Task to carry out
Using the data below, print exactly the line with "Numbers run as", the line with "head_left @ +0", and every line between them, but none of the pictures.

Data block
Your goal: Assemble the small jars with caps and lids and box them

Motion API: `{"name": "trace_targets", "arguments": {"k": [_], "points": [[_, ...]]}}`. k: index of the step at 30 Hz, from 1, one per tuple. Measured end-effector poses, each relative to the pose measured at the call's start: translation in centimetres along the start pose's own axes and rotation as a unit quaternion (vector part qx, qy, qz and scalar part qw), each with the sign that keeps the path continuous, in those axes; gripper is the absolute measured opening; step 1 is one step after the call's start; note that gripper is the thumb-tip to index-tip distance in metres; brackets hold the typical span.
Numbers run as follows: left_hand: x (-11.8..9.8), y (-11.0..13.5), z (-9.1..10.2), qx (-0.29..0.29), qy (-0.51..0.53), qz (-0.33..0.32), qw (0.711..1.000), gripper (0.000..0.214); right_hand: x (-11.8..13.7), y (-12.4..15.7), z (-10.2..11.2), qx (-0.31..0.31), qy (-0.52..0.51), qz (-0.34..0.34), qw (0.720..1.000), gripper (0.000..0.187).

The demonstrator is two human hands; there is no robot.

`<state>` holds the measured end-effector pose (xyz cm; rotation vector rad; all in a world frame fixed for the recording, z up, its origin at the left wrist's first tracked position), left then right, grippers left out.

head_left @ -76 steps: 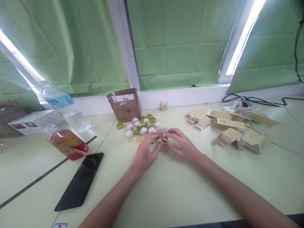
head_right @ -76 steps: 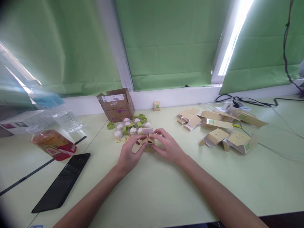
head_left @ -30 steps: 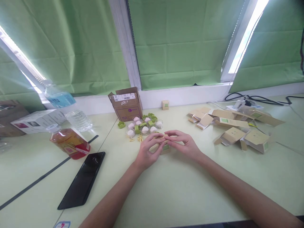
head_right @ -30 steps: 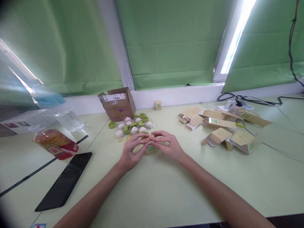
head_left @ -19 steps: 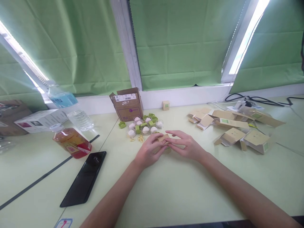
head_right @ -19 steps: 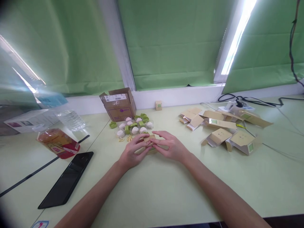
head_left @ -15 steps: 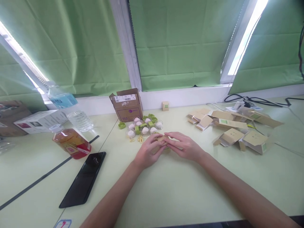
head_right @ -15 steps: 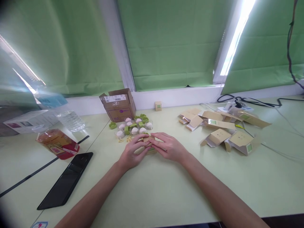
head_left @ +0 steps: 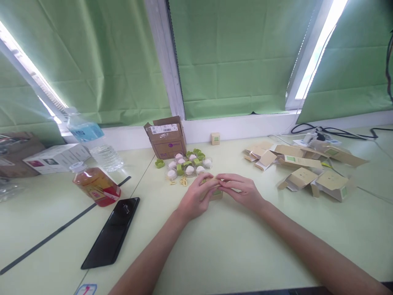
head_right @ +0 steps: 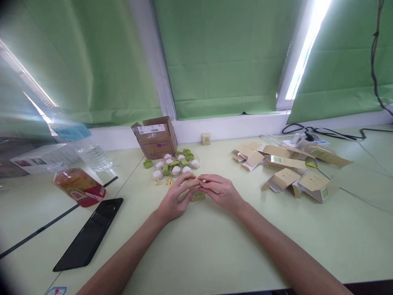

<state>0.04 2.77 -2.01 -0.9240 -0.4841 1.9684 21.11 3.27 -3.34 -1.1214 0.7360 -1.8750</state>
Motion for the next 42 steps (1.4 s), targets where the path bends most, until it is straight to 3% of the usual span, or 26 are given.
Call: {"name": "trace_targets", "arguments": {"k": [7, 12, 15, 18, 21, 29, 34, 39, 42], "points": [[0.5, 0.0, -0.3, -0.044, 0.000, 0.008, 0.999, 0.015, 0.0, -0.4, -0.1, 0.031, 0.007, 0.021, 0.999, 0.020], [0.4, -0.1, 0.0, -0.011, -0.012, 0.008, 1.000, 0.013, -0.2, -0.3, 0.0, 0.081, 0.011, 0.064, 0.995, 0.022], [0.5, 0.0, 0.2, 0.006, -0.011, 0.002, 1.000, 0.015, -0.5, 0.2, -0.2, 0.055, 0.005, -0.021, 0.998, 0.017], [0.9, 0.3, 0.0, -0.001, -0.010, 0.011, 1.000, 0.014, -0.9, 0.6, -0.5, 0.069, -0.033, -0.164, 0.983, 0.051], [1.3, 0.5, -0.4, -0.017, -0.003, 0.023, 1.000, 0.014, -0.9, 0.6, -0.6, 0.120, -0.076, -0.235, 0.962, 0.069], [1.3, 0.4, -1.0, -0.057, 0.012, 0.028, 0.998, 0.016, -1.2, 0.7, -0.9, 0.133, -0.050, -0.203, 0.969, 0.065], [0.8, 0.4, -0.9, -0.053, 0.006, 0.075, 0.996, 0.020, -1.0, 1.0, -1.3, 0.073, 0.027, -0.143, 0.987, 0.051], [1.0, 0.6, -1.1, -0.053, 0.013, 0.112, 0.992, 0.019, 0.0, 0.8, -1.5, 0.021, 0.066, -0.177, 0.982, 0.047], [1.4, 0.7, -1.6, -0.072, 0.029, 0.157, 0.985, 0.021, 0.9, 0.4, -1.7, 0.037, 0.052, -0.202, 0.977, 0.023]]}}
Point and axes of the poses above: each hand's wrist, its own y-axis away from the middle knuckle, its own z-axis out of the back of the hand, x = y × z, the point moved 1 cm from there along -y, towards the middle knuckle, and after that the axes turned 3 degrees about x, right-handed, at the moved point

Output for this exercise
Numbers run as follows: left_hand: x (-11.8..9.8), y (-11.0..13.5), z (-9.1..10.2), qx (-0.29..0.29), qy (-0.51..0.53), qz (-0.33..0.32), qw (0.711..1.000), gripper (0.000..0.214); right_hand: x (-11.8..13.7), y (-12.4..15.7), z (-10.2..11.2), qx (-0.31..0.31), qy (-0.52..0.51), qz (-0.34..0.34), qw (0.720..1.000), gripper (0.000..0.187).

The demonstrator is two human hands; there is no robot.

`<state>` holds the measured end-effector pose (xyz cm; rotation vector rad; all in a world frame fixed for the recording, z up, its origin at the left wrist's first tracked position), left then right, grippers left out.

head_left @ -76 steps: 
head_right @ -76 steps: 
head_left @ -30 steps: 
head_right @ -30 steps: 
head_left @ -19 steps: 
head_right @ -19 steps: 
head_left @ -15 steps: 
head_right @ -15 steps: 
head_left @ +0 steps: 

No additional work is needed on this exercise.